I have recently purchased an Audi TTR, having previously had the TTC back in 2000 and I now find that I have bought a bucket load of problems!

I love the TT, the way it looks and the way it drives but I wish I had read some of the posts before buying my latest TT.

I have a V plate born in Feb 2000, it is a nimbus grey roadster and is in overall okay condition. I have already replaced the alloys as the previous owner felt the need to test the alloys by crashing them into lots of kerbs! I got some spanking alloys for a decent price and it has already made a difference to the overall look of the car. They are the original 6 spoke Audi alloys with lots of tread on the tyres.

My gripes with the car are that the Concert stereo has a vendeta against my ears and every time I turn it on it tries to blast out my eardrums! Ouch! I am currently using my ipod attached via the cassette and am looking for a replacement stereo that does not have the fault with the volume.

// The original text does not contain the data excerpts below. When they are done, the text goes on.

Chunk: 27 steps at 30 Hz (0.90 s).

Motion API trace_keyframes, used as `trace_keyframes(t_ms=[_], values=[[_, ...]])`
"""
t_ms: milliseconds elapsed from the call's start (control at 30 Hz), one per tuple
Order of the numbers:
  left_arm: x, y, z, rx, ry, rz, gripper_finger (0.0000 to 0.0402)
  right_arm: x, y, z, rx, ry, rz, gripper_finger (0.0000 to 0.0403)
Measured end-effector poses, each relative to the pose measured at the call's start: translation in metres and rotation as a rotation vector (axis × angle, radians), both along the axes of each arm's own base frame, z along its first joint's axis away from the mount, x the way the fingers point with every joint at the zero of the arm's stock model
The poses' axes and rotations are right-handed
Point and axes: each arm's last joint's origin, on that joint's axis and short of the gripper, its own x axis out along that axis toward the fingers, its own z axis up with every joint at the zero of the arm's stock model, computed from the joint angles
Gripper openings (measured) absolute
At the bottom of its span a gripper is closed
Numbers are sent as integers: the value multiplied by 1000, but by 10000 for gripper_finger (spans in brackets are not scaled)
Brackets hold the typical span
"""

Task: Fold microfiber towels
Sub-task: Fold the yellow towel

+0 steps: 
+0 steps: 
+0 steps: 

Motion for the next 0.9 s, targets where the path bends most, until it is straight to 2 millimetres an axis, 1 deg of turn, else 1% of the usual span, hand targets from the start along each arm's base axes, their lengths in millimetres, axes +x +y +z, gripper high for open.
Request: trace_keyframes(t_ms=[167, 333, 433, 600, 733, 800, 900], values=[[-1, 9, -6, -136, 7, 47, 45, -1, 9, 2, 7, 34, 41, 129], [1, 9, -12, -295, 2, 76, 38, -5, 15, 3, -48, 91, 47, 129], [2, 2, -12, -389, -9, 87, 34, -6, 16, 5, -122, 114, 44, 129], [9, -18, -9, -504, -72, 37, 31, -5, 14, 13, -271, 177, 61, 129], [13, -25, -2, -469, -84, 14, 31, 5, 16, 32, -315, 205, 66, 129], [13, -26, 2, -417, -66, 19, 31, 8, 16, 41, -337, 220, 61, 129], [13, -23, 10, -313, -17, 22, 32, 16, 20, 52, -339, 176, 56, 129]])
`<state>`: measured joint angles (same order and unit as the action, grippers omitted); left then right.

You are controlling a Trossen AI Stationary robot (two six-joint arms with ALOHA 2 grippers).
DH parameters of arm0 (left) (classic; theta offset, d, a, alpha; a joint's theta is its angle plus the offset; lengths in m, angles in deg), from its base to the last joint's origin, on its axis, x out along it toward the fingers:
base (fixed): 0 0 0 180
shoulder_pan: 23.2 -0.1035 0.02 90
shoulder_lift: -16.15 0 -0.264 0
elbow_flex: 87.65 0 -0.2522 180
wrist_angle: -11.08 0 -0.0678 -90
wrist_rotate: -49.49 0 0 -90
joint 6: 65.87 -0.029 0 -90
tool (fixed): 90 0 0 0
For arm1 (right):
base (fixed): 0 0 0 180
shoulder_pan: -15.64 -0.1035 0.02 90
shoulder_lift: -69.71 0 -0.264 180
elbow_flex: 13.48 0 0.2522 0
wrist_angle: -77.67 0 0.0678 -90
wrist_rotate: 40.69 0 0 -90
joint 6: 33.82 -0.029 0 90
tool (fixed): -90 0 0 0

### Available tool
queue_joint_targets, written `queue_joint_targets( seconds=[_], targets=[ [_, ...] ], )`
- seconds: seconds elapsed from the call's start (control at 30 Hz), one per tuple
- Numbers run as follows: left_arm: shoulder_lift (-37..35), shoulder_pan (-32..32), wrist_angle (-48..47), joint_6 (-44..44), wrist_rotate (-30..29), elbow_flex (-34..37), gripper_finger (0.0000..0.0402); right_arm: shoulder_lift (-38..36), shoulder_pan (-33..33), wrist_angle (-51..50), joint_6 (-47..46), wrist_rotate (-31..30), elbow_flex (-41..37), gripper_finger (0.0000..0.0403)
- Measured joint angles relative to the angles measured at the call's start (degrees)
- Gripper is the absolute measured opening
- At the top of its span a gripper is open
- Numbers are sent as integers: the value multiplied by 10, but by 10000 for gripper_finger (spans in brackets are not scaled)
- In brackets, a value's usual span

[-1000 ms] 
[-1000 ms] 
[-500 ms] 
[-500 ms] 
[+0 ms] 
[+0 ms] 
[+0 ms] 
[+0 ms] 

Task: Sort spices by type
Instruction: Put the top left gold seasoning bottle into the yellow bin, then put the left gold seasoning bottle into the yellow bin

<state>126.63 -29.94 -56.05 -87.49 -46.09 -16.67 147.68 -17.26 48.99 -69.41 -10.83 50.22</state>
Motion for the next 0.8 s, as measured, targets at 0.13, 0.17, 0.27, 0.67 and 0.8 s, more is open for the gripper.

I also seem to have the problems with the dashpod as my temp gauge is very wayward and does not seem reliable and I am not convinced the petrol gauge is working well either, will need to check it out over then next few weeks. I have read the lengthy post re this problem and will give my local Audi garage a call at Camberley, Surrey but I don't hold out much hope. There are also pixels missing but this does not fall within the bounds of the pod problem. Plus the previous owner broke the chain of Audi services which will probably make my claim null and void anyway. I guess I can live with it as long as it doesn't get worse.

The ESP (picture of a skid) light also keeps coming on, then it goes, then it comes back on. I have read a little about this and it seems that a sensor may be faulty. I will get this checked out at next service.

The other bits and pieces are generally cosmetic and can be sorted over time, like the drivers seat with a bit of wear and tear and the washer bottle that smells like it has a dead animal in it!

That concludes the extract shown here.